While the government has remained mum on its plans, public comments from groups like the Canadian Marketing Association indicate that new regulations are on the way with backroom consultations with lobby groups that will create significant delays. Moreover, it appears that Industry Minister Christian Paradis has caved to the lobby pressure and is prepared to inject massive loopholes into what was touted as one of the world’s toughest anti-spam laws.
The law sets reasonable limits for online marketing consistent with rules found in many other countries. It includes important “opt-in” consent requirements, but also features numerous exceptions including a business-to-business exception so that businesses that send commercial email to other businesses are immediately exempt from the need to obtain consent. In fact, all commercial messaging to consumers is permitted – there are no limits – so long as the business has obtained prior consent.
Despite the balanced approach, lobby groups are determined to undo many basic protections. For example, the law includes an exception for commercial messages where there is a “personal relationship.” Industry Canada proposed a regulation that defined a personal relationship as one involving an in-person meeting and a two-way communication at least once over the prior two years.
Lobby groups such as the Interactive Advertising Bureau Canada have called on the government to drop these conditions, arguing no in-person meeting and no time limit is needed. In other words, according to the IAB, a 10 year old email exchange should qualify as a personal relationship and exempt the marketer from obtaining user consent and complying with the anti-spam rules.
The lobby groups have also targeted the tougher consent requirements, noting that they may exceed those required under current private sector privacy law. The tougher standards are a feature, not a bug, as MPs were well aware that the anti-spam law was increasing privacy protections. Yet now lobby groups want to use the regulatory process to “grandfather” any earlier consent – even those that may have only been implied. As a result, millions of Canadians will find that organizations claim consent to continue marketing to them.
Groups such as the Canadian Real Estate Association also have their sights set on dismantling protections against unwanted “referral” emails. While the law currently permits referral emails with appropriate consents, new regulations may establish broad exceptions that imply consent for many referral emails.
The campaign to undermine the law is not limited to spam. The law also contains mandatory disclosure requirements when Canadians install new software programs on their personal computers. This issue was hotly debated at committee and the compromise legislation designed to protect individual privacy and security, while enabling common installations (such as security updates) to proceed unimpeded.

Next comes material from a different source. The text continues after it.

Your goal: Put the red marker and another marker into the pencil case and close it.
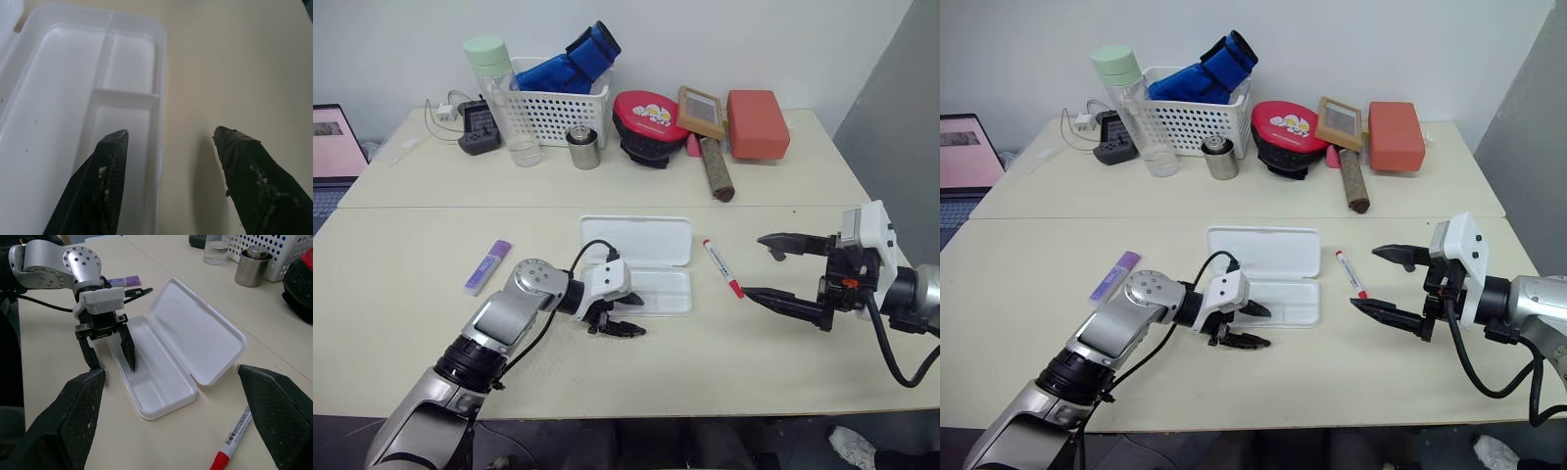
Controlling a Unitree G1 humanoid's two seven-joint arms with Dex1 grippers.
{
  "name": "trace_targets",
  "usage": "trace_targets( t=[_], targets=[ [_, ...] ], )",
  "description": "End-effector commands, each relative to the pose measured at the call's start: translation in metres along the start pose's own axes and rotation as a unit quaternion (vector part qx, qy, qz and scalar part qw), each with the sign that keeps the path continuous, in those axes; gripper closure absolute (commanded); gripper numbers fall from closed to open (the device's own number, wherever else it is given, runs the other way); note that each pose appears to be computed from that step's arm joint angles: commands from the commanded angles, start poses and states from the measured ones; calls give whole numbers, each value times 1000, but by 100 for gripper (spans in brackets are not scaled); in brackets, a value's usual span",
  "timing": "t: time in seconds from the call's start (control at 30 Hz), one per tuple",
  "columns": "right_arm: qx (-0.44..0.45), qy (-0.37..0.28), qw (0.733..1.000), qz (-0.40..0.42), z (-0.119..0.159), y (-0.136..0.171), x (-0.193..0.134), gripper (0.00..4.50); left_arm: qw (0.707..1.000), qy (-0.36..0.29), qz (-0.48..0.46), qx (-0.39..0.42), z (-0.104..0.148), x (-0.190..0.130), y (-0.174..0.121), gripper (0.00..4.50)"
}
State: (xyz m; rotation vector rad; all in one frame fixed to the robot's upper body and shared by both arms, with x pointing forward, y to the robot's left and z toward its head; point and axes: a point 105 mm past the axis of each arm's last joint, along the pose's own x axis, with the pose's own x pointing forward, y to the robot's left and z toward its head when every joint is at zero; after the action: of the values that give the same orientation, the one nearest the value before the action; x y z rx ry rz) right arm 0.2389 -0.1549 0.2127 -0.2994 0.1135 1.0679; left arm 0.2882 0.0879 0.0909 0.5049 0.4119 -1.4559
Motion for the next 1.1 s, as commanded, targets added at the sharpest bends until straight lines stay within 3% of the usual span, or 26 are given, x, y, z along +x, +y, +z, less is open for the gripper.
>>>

Lobby groups are similarly using the regulatory process to re-open the legislative compromise. For example, the Information Technology Association of Canada, which represents software and technology companies, argues that software vendors should be permitted to install programs without disclosure provided they notify the user of possible installations within the licence agreement. Given the common practice of burying such terms in long agreements that few consumers ever read, few will be aware that they have consented to the secret installation of programs designed to monitor their use of the software.

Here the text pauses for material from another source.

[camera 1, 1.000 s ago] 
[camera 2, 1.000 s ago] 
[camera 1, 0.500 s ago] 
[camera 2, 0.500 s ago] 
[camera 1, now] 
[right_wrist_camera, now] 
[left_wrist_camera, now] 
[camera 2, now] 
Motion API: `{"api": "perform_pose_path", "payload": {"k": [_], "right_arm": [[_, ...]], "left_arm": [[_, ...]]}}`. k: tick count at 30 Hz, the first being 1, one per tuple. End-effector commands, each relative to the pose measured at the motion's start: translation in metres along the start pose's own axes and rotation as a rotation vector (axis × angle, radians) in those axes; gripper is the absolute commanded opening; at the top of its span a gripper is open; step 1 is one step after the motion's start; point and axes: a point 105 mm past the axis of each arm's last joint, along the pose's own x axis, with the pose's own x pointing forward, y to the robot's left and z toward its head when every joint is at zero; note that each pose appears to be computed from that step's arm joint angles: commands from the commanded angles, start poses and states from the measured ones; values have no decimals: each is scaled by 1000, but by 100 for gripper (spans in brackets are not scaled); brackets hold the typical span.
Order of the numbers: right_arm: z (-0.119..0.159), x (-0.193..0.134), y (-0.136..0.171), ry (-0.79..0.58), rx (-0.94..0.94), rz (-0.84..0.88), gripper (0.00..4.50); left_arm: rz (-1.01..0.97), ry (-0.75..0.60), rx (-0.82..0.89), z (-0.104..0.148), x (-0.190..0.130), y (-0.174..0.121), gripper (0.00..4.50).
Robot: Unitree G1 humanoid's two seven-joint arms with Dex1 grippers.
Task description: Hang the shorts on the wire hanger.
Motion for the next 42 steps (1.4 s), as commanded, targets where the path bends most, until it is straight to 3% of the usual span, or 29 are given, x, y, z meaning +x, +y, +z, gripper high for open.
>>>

None of this would pose a significant concern if Paradis was prepared to tell the lobby groups that re-opening the spam law is not option. But with secret meetings and leaked information, it is increasingly apparent that the protections promised to Canadians may soon dissolve, ensuring that the likes of Adam Guerbuez will continue to ridicule Canada’s effort to stop unwanted spam and calling into question the government’s promise to protect Canadian consumers and businesses.